Apache HBase Do’s and Don’ts (by Cloudera)
I gave a talk at the LA Hadoop User Group about Apache HBase Do’s and Don’ts. The audience was excellent and had very informed and well articulated questions. Jody from Shopzilla was an excellent host and I owe him a big thanks for giving the opportunity to speak with over 60 LA Hadoopers. Since not everyone lives in LA or could make it to the meetup, I’ve summarized some of the salient points here. For those of you with a busy day, here are the takeaways:
- HBase is good, but not an RDBMS or HDFS replacement
- Good configuration means good operation
- Monitor monitor monitor monitor monitor
We at Cloudera are big fans of HBase. We love the technology, we love the community and we’ve found that it’s a great fit for many applications. Successful uses of HBase have been well documented and as a result, many organizations are considering whether HBase is a good fit for some of their applications. The impetus for my talk and this follow up blog post is to clarify some of the good applications for HBase, warn against some poor applications and highlight important steps to a successful HBase deployment.
When to use HBase
The most important consideration when looking at HBase is that, while it is a great solution to many problems, it is not a silver bullet. HBase is not optimized for classic transactional applications or even relational analytics. It is also not a complete substitute for HDFS when doing large batch MapReduce. Take a look at some of the use cases in this post to get a sense of which applications are a good fit for HBase and if you have questions, go ahead and post on the lists. Have I mentioned that the community is fantastic?

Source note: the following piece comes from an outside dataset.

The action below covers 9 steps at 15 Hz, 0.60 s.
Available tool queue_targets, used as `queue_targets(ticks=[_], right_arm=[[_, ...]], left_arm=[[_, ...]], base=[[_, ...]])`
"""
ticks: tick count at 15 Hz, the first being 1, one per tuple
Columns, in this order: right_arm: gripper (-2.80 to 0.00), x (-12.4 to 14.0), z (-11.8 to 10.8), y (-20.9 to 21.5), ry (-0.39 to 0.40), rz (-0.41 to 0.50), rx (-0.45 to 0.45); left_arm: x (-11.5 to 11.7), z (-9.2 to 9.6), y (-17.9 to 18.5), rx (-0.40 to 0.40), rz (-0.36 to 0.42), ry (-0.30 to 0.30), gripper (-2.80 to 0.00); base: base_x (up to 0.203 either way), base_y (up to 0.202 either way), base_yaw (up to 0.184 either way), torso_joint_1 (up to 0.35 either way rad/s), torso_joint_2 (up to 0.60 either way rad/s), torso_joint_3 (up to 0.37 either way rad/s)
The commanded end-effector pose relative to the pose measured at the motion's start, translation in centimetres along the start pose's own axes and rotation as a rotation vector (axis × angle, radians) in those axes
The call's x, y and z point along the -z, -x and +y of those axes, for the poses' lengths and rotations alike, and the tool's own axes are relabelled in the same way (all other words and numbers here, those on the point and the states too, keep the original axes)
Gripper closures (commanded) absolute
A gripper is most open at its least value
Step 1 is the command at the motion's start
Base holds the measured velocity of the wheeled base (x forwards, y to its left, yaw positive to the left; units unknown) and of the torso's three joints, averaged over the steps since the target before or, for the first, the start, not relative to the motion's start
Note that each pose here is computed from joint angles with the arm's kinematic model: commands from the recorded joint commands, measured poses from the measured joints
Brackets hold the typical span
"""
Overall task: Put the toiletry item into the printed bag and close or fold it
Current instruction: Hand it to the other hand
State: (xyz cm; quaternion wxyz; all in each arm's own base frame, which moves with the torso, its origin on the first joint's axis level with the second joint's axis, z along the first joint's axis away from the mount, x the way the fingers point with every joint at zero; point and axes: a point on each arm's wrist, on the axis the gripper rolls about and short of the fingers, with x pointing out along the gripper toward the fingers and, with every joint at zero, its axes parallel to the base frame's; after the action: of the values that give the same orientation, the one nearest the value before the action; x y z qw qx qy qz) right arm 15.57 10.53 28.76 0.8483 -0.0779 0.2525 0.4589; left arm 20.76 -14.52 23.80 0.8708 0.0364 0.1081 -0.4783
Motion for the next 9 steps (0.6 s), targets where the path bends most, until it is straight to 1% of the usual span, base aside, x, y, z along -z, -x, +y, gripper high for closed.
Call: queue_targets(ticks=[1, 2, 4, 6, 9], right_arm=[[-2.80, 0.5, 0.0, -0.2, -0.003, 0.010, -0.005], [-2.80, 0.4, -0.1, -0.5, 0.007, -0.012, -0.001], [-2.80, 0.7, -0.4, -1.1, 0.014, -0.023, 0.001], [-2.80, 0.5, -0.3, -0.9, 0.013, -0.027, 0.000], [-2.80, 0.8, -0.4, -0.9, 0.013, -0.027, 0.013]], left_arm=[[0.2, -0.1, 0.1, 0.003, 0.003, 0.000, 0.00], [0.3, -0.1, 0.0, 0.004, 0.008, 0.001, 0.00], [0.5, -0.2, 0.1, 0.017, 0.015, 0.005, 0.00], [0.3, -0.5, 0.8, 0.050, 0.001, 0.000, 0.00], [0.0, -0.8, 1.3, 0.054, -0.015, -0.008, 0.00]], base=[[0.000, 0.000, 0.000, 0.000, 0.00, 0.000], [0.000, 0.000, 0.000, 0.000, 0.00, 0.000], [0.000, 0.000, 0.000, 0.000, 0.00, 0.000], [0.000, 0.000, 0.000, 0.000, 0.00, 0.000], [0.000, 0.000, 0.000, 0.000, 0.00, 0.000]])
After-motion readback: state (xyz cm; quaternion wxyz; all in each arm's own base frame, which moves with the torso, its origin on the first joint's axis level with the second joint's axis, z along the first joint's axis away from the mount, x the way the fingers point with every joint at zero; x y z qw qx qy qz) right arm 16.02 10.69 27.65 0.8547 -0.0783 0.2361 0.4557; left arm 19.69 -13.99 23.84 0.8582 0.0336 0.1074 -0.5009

With that caveat out the way – why should you use HBase? If your application has a variable schema where each row is slightly different, then you should look at HBase. As an example, doing a modeling exercise using a standard relational schema; When you can’t add columns fast enough and most of them are NULL in each row, you should consider HBase. If you find that your data is stored in collections, for example some meta data, message data or binary data that is all keyed on the same value, then you should consider HBase. If you need key based access to data when storing or retrieving, then you should consider HBase.
Assuming you’re convinced that HBase is a good fit for your application, here are some tips you need to consider when deploying it. There are a few supporting services that are important and one that’s required. If you haven’t looked at ZooKeeper before, now is the time. HBase uses ZooKeeper for various distributed coordination services such as master election. As HBase develops and grows it continues to rely on ZooKeeper for additional functionality, making it a key part of the system. In addition, you should have proper network services in place such as NTP and DNS. HBase depends on all nodes in the cluster having closely synchronized clocks and referring to each other consistently. Using NTP and DNS ensures that you won’t run into odd behaviors when one node A thinks that the time is tomorrow and node B thinks it’s yesterday. You’ll also prevent situations where the master node tells node C to serve a region but node C doesn’t know its own name and doesn’t answer. Using NTP and DNS will save a lot of headaches as you get started.
I’ve said that the most important consideration when selecting HBase is to make sure you have a use case that fits. The most important thing to do when using HBase is to monitor the system. Monitoring is key to successful HBase operations. As is the case with many distributed systems, HBase is susceptible to cascading failures. If one node starts swapping it can lose contact with the master, causing another sever to pick up the load and becoming over burdened. That second server will fail and the failure will cascade. You need to monitor the memory, the CPU, the I/O and the network latency and bandwidth on each of your HBase nodes to make sure they are operating within healthy parameters. Monitoring is the most important practice to operating a healthy HBase cluster.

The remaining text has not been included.